По рядам русских прошелестел ропот, но никто не вышел. Прошло мгновение. Другое.

— Елизар! Не тебе ли укротить нечестивого? — выкрикнул через два ряда, назад, Квашня, но Серебряник лишь вскинул голову и окаменел взором, уставясь на страшилище с копьём.

По рядам уже перекликались. Дмитрию было слышно, как громко крикнул Тютчев:

— Эй! Рязанец! Выйди на Темир-мурзу, ты бесстрашен!

— Сей сотона ня по мне!

— Ня по мне! Тябя ж лось ногама топтал и рогама бол!

— Ня выйду, понеже с этаким бугаём пупок скрянешь!

Воины ведали, что меж них великий князь в доспехах своего мечника, и часто поглядывали туда.

— Где рус-батыр? — ещё громче выкрикнул в нетерпении Темир-мурза и смело приблизился к стене русских. Он что-то залопотал по-татарски, из чего Дмитрий да и многие поняли, что он издевается, грозя один передавить русские полки, надеть на копьё десяток самых сильных воинов, зажечь Москву и зажарить на том великом костре свои жертвы. Он оборачивался к своим и кричал, что выбросил на подстилку верблюдам все свои дорогие персидские ковры, что отныне он будет спать на ковре из живых русских девок!

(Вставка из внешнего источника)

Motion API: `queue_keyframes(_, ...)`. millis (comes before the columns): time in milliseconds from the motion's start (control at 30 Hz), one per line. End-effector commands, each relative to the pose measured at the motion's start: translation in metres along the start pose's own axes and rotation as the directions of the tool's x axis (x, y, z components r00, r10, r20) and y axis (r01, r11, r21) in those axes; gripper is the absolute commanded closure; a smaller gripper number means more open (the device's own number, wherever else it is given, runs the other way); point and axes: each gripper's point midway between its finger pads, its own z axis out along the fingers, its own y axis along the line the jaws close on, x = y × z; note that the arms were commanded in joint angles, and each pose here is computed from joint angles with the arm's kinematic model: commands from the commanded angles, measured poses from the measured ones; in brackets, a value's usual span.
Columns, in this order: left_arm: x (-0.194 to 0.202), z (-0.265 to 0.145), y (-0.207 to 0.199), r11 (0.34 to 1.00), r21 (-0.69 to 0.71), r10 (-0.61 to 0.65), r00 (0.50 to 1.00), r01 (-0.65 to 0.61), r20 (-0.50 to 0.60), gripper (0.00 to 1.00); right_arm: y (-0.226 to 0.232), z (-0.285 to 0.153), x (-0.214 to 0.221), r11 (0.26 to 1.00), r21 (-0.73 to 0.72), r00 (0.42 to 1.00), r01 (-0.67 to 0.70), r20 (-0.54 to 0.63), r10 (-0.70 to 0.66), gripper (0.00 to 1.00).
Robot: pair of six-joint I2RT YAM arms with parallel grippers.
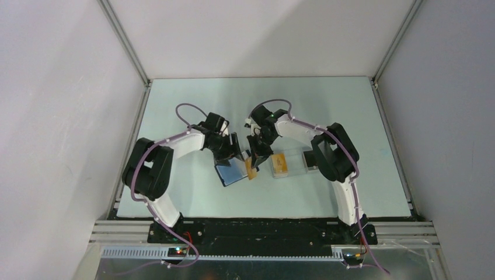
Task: Put the credit cards into the card holder
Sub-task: Insert the credit card into the card holder.
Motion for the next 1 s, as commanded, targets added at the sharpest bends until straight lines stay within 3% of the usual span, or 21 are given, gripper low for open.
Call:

Визгливым хохотом ответила стена татар, и Дмитрий почувствовал, что ещё мгновенье — и всё то, что он воздвигал в душах всех воев своих в последние дни и сегодня поутру, растает при этом хохоте врага, как последние клочья тумана, отшедшего к Дону. Так же, как чуть раньше Елизар Серебряник, Дмитрий окаменело глядел в одну точку вперёд, видел там, на Красном холме, жёлтое копыто Мамаева шатра.